In reality the DNSBL security model has been shown to work in practice with mail servers around the world. It's used for billions of e-mail transactions every day. Most major e-mail abuse prevention software that I'm aware of relies to some extent on DNSBL technology, and other than writing a software package to do it, there's no reason why it couldn't be done with $FIREWALL_OF_CHOICE. Further we use a default-allow security posture to ensure data flow, as this is an addition to other security measures taken on a given system as part of best practices. Also with this method and packages such as cfengine and rsync, updated lists of questionable hosts connecting to a network can be rapidly propagated to hosts which have not yet been attacked minimizing the effect of remote scans/infection attempts against netblocks.
Regardless of the inefficiency, and the fact that there is a race to get the data back from the DNS server, it's better than what we have now, which is nothing at all like this.
Andrew
On Jan 29, 2008 12:58 AM, Patrick W. Gilmore <patrick@ianai.net> wrote:
A general purpose host or firewall is NOTHING like a mail server. There is no race condition in a mail server, because the server simply waits until the DNS query is returned. No user is watching the mail queue, if mail is delayed by 1/10 of a second, or even many seconds, nothing happens.
Now magine every web page you visit is suddenly paused by 100ms, or 1000ms, or multiple seconds? Imagine that times 100s or 1000s of users.

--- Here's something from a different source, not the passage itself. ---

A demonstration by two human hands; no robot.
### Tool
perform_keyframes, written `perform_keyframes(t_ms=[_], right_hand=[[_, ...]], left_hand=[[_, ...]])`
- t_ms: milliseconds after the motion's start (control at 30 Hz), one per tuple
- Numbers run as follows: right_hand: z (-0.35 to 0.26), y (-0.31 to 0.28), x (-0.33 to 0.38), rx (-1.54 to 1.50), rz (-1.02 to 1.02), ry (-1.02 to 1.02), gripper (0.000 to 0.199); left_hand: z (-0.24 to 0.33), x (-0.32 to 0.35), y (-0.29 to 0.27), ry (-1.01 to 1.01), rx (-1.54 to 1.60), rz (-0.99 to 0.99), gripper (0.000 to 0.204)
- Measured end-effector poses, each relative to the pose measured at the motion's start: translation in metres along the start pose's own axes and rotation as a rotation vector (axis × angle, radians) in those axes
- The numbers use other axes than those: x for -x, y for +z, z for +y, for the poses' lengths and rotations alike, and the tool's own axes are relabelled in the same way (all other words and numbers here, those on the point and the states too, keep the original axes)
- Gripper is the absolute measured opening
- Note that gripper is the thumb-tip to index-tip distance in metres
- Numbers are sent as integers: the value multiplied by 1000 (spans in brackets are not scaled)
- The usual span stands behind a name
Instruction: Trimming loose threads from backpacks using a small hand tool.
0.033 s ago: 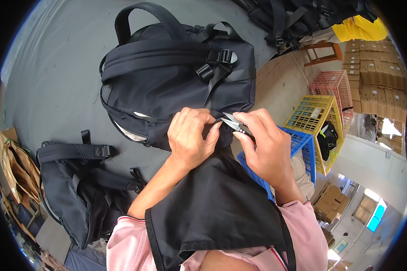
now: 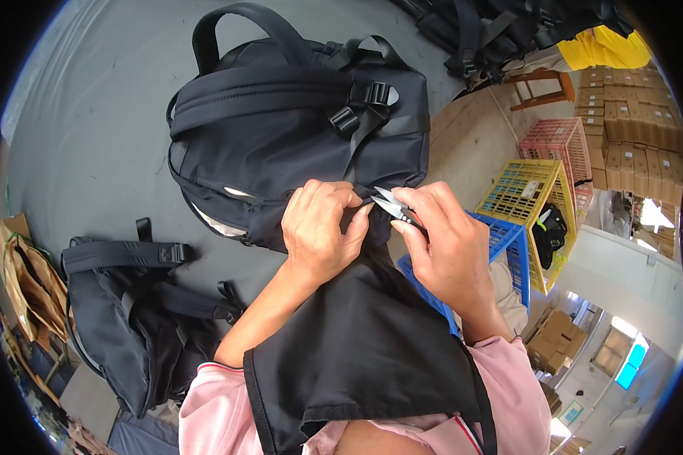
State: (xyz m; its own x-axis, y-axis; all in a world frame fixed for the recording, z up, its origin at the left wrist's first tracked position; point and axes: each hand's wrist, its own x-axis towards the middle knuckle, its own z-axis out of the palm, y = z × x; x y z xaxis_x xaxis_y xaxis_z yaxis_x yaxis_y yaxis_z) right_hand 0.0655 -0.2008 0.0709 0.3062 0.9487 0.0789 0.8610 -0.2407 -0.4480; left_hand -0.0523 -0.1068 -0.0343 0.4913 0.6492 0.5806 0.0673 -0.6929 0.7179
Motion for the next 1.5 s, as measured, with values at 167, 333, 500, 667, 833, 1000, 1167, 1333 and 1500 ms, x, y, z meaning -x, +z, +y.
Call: perform_keyframes(t_ms=[167,333,500,667,833,1000,1167,1333,1500], right_hand=[[-14,-7,-2,84,-75,61,27],[-8,9,5,11,-15,74,32],[-1,23,11,-104,122,215,30],[4,15,7,-248,116,179,27],[32,-3,-20,-63,-11,-190,26],[37,-19,-51,-14,-187,-402,29],[40,-17,-67,61,-258,-578,17],[41,-13,-69,71,-287,-601,18],[46,-4,-63,-29,-142,-562,20]], left_hand=[[2,-1,-3,11,-8,-2,32],[-3,1,4,-12,7,26,31],[-2,2,5,4,10,56,31],[-3,3,0,-32,23,0,33],[-4,4,1,-21,50,14,33],[-4,6,-2,-19,50,19,33],[-4,6,-5,-53,47,8,31],[-7,9,-7,-61,67,0,31],[-10,9,-10,-72,79,-7,30]])
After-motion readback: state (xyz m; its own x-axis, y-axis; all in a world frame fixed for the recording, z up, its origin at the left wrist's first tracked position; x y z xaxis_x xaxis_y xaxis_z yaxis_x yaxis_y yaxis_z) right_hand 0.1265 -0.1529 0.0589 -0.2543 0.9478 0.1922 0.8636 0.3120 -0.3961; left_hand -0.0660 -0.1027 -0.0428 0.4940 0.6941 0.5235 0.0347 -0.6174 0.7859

Imagine what your call center would look like the day after you implemented it. (Hint: Something like a smoking crater.)
There might be ways around this (e.g. zone transfer / bulk load), but it is still not a good idea.
Of course I could be wrong. You shouldn't trust me on this, you should try it in production. Let us know how it works out.

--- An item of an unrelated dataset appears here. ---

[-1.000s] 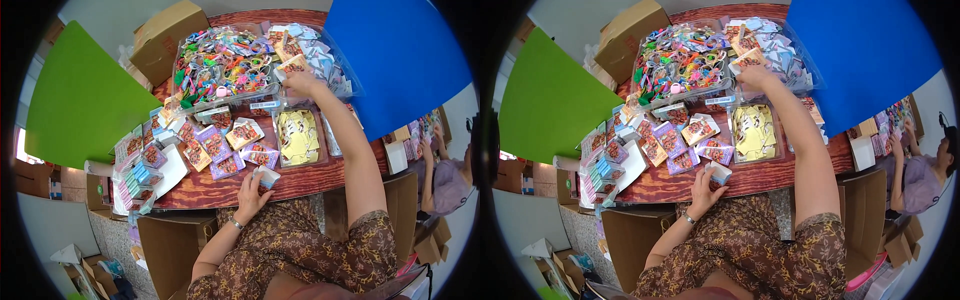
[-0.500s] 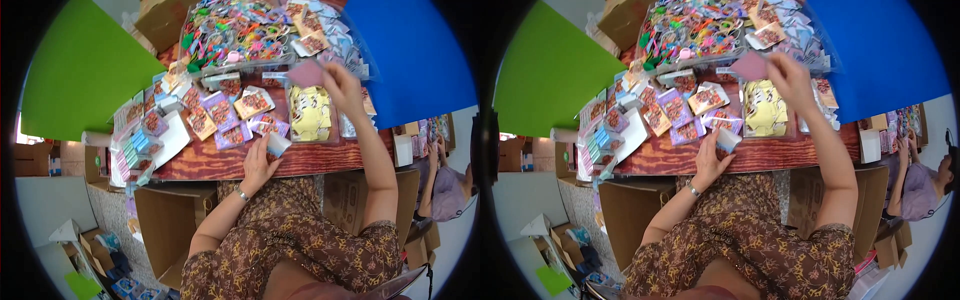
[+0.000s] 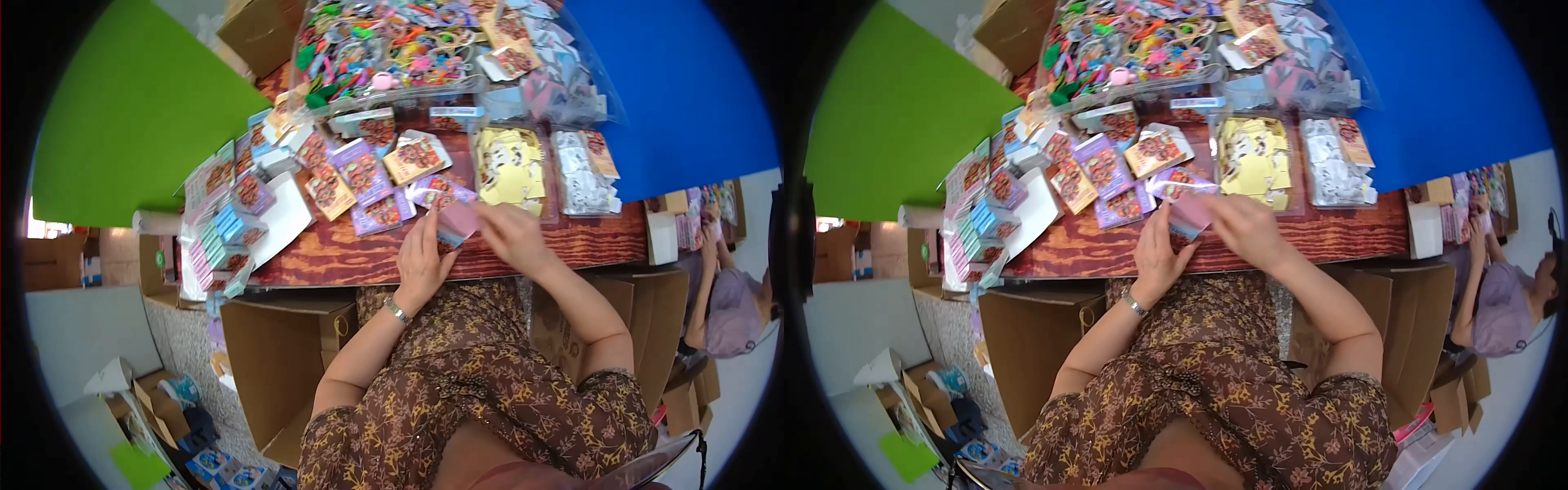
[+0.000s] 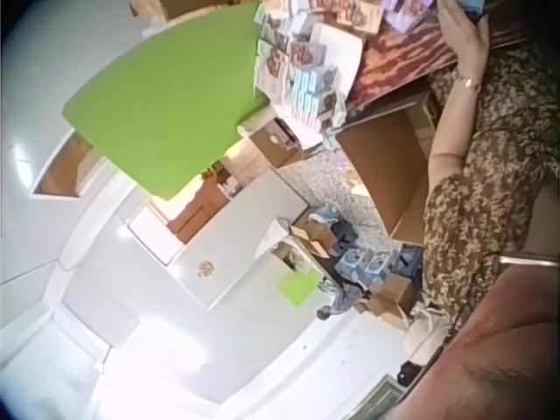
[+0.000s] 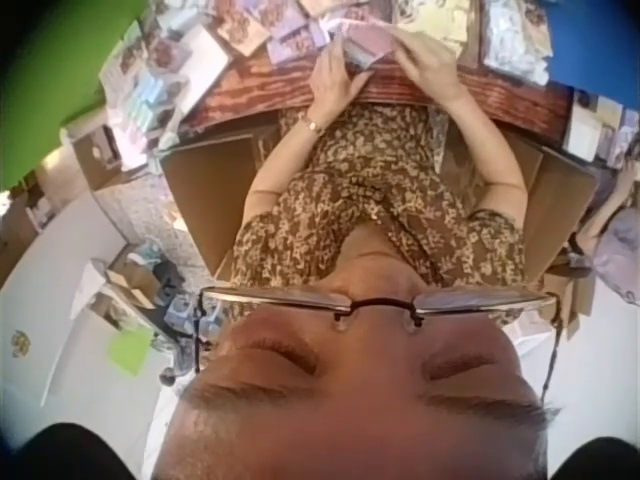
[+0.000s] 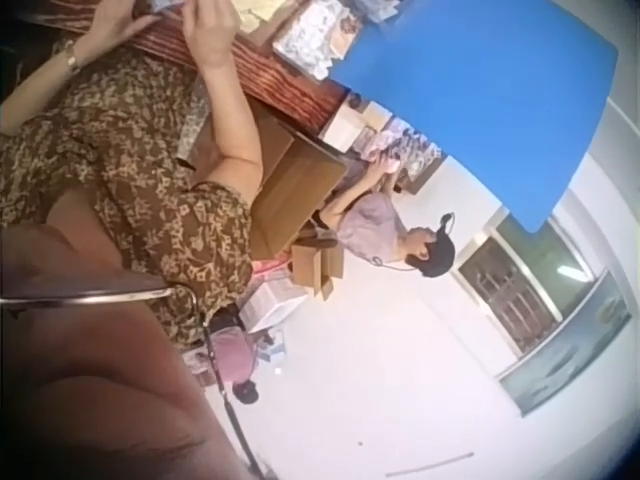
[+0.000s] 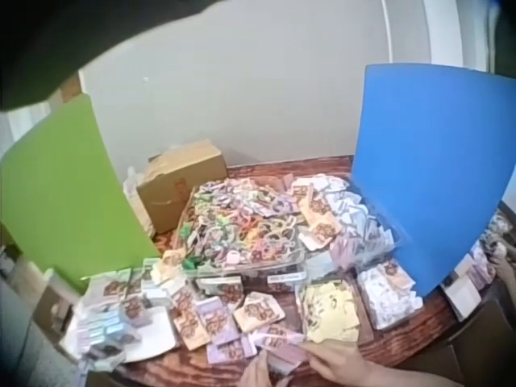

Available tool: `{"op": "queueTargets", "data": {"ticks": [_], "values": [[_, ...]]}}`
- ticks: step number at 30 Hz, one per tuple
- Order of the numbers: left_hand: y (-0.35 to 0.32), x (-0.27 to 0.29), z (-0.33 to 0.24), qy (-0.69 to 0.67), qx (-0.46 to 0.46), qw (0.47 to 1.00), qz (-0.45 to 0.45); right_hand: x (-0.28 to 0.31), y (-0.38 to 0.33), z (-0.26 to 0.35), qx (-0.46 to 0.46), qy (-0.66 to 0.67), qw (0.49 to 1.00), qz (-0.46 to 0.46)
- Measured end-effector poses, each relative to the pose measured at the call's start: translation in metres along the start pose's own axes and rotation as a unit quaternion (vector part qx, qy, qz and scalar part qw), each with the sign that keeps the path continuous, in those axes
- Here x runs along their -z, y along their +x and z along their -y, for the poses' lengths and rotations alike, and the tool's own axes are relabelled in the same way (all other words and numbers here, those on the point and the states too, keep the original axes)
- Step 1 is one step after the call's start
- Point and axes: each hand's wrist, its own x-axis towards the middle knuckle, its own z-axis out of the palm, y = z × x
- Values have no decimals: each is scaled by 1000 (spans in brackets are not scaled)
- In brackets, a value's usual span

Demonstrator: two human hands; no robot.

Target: Sort and organize small packaged items on a table.

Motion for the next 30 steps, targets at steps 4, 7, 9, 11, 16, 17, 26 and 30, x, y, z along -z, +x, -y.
{"op": "queueTargets", "data": {"ticks": [4, 7, 9, 11, 16, 17, 26, 30], "values": [[-5, -1, -3, 21, -17, 1000, 10, -19, -7, 7, 68, -56, 996, 29], [-6, 3, -1, 19, -10, 999, 30, -8, -3, -11, 68, -19, 997, 34], [-5, 5, -2, 21, -20, 999, 35, 7, 2, -51, -130, -47, 989, 43], [-4, 3, -4, 21, -18, 998, 52, 20, 20, -84, -196, -107, 974, 49], [-5, -2, -6, 17, -11, 996, 83, 6, 38, -109, -235, -237, 935, 120], [-4, -3, -6, 18, -11, 996, 83, 4, 38, -113, -233, -242, 934, 124], [0, -4, -5, 11, -21, 996, 86, 19, 31, -118, -179, -162, 969, 53], [-2, -2, -2, 10, -26, 997, 75, 68, 36, -117, -185, -59, 980, -36]]}}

Andrew, IIUC, suggested that the default would be to allow while the check was performed. -Jim P.
On Jan 29, 2008, at 9:43 AM, Jim Popovitch wrote:
On Jan 29, 2008 12:58 AM, Patrick W. Gilmore <patrick@ianai.net> wrote:
A general purpose host or firewall is NOTHING like a mail server. There is no race condition in a mail server, because the server simply waits until the DNS query is returned. No user is watching the mail queue, if mail is delayed by 1/10 of a second, or even many seconds, nothing happens.
Now magine every web page you visit is suddenly paused by 100ms, or 1000ms, or multiple seconds? Imagine that times 100s or 1000s of users. Imagine what your call center would look like the day after you implemented it. (Hint: Something like a smoking crater.)
There might be ways around this (e.g. zone transfer / bulk load), but it is still not a good idea.
Of course I could be wrong. You shouldn't trust me on this, you should try it in production. Let us know how it works out.
Andrew, IIUC, suggested that the default would be to allow while the check was performed.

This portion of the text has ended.